Books and the wider audience
Two things this week have underlined what sometimes appear to be difficult opposing forces within the book trade. The first was evident when I attended (thank you Bowker) the British Book Awards on Wednesday night. The red carpet was there, it’s televised on Channel 4 on Sunday, and it was arranged very much around that and the concious desire of the trade to create something ‘mass market’ but worthy that pushes books in the way other entertainment products are.
Celebs of varying degrees of fame were then wheeled on to present awards, chuckle with Richard and Judy, and generally push the ten or so titles the event revolved around. Don’t get me wrong many of these are great books – and yes, if involving a few celebrities sees more people reading them then all to the good.

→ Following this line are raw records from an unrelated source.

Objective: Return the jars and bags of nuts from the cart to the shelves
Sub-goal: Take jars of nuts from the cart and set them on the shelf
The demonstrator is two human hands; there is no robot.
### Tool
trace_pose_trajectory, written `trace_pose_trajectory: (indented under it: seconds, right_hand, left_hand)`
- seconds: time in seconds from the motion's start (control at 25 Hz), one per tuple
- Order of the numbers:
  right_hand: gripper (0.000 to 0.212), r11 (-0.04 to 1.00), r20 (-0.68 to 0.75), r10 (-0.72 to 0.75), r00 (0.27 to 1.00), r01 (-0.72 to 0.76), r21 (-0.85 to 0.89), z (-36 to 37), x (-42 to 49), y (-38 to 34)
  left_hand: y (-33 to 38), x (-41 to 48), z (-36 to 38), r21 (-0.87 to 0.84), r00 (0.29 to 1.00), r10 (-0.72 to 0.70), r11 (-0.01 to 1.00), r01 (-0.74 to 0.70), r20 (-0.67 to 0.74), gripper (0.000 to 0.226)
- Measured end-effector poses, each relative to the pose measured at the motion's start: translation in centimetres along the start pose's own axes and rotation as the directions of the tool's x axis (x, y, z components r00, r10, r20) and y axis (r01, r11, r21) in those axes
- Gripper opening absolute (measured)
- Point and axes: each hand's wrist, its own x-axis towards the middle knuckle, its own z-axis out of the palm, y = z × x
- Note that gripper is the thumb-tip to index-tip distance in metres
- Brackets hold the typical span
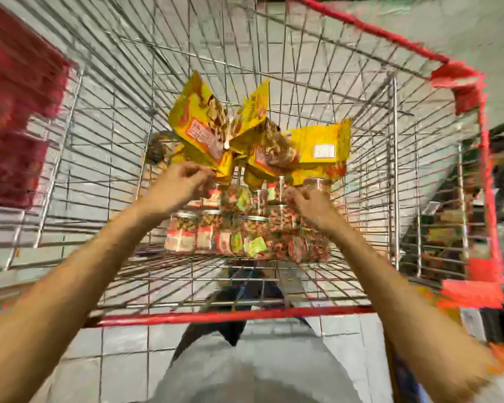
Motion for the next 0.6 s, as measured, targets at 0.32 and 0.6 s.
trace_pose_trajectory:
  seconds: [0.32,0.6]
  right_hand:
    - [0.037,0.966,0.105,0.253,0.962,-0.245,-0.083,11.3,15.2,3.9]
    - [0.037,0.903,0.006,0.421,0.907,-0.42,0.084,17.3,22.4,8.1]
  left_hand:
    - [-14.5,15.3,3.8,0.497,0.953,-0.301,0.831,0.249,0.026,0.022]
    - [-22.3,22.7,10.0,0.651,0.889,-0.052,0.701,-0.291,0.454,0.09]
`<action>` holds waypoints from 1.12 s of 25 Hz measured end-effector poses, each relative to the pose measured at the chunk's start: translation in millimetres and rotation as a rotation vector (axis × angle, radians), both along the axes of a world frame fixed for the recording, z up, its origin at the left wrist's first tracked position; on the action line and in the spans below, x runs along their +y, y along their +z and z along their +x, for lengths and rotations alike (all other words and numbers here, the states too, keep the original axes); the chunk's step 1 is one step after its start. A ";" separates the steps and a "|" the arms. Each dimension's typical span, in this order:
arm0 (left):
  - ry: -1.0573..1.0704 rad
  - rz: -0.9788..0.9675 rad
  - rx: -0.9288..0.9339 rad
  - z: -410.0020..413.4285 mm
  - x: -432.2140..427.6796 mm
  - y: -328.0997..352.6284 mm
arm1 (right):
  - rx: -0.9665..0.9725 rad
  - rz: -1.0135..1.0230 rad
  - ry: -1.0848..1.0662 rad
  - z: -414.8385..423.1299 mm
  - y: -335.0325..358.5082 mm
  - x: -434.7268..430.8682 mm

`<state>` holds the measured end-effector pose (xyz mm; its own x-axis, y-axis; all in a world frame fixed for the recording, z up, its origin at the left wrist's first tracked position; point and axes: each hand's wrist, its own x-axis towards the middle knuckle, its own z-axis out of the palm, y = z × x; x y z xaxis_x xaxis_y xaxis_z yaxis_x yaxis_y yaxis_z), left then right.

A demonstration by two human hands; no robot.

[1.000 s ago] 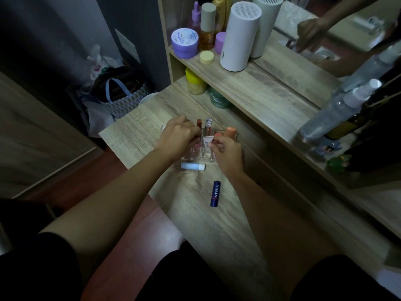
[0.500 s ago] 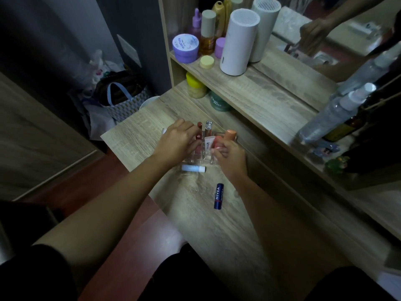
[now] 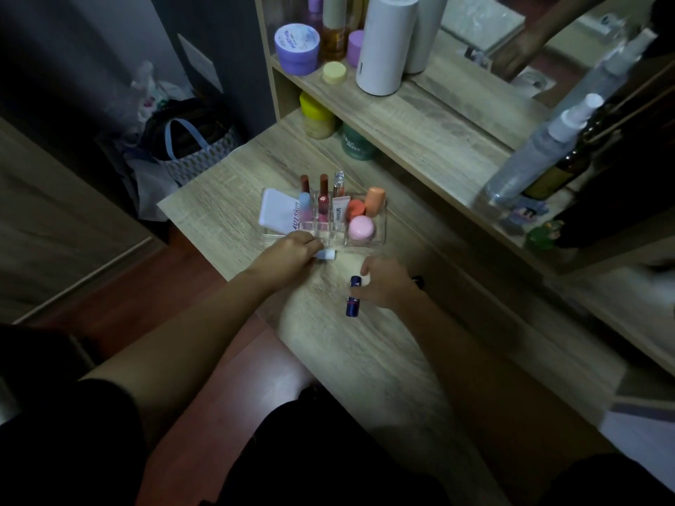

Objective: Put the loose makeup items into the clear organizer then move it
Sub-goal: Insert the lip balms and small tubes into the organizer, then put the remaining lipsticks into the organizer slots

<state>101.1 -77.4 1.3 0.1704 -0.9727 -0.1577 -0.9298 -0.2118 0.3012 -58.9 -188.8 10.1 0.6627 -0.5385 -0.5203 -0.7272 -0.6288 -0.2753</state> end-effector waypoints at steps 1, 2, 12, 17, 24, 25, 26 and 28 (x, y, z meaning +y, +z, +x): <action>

I wasn’t convinced the trade had it’s heart in it though – many were talked over, and there was a general feeling of embarrassment. When Judy asked one award presenter whether she ‘bothered to read?’, in a very casual manner, it drew sighs from most of the attendees. As if the whole manufactured event was just so people who don’t read a lot or could be considered in any way intellectual could come on and say ‘aren’t books great!’ or as Geri Halliwell said ‘reading anything is good’.
I’m not sure how we as a trade really tackle the issue of ‘popular’ vs ‘worthy’ but I don’t think the BBA was it.
I’ve also been putting together a piece for the Bookseller’s Association conference. I have to pitch ‘the next big thing’ for a trade campaign against other industry people – very tough it has been too. What I wanted to do was come up with something that didn’t just sell more books to the same people, but actually grow the market. I’ll post the slides up post event – see what you think.